__WORK INSTRUCTION__
The response must contain each line of the material that holds "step".

━━━ COLLECTED MATERIAL ━━━

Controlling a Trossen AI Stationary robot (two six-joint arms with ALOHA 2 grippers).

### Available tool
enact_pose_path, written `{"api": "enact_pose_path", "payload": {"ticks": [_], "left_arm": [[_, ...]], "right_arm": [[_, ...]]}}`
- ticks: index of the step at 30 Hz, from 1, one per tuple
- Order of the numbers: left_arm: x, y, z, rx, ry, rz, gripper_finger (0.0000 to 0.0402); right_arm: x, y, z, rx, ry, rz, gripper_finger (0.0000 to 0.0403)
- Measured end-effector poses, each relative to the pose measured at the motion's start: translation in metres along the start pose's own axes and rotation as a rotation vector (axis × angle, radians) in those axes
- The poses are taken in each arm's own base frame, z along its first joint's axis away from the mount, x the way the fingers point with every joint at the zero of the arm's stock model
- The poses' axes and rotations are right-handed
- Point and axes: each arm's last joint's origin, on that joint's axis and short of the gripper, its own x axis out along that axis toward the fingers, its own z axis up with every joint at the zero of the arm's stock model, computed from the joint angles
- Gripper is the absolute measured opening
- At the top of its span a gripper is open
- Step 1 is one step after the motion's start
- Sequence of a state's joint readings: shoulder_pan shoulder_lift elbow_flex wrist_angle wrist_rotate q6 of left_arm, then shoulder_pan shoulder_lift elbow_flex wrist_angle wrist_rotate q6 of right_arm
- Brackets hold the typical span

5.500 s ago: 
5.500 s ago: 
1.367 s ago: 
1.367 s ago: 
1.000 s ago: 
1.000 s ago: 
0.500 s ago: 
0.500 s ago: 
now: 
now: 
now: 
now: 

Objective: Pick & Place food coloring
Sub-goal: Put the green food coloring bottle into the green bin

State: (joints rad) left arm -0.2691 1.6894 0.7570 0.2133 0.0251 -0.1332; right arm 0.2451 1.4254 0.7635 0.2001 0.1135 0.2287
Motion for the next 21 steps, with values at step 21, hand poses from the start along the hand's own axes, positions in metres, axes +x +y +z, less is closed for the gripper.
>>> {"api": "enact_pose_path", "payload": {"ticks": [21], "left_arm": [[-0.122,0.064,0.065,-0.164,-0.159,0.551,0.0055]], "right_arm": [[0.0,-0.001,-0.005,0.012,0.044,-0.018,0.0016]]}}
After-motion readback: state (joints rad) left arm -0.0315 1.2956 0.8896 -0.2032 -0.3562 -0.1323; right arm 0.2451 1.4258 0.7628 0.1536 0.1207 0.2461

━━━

__EXPECTED ANSWER__
- ticks: index of the step at 30 Hz, from 1, one per tuple
- Step 1 is one step after the motion's start
Motion for the next 21 steps, with values at step 21, hand poses from the start along the hand's own axes, positions in metres, axes +x +y +z, less is closed for the gripper.

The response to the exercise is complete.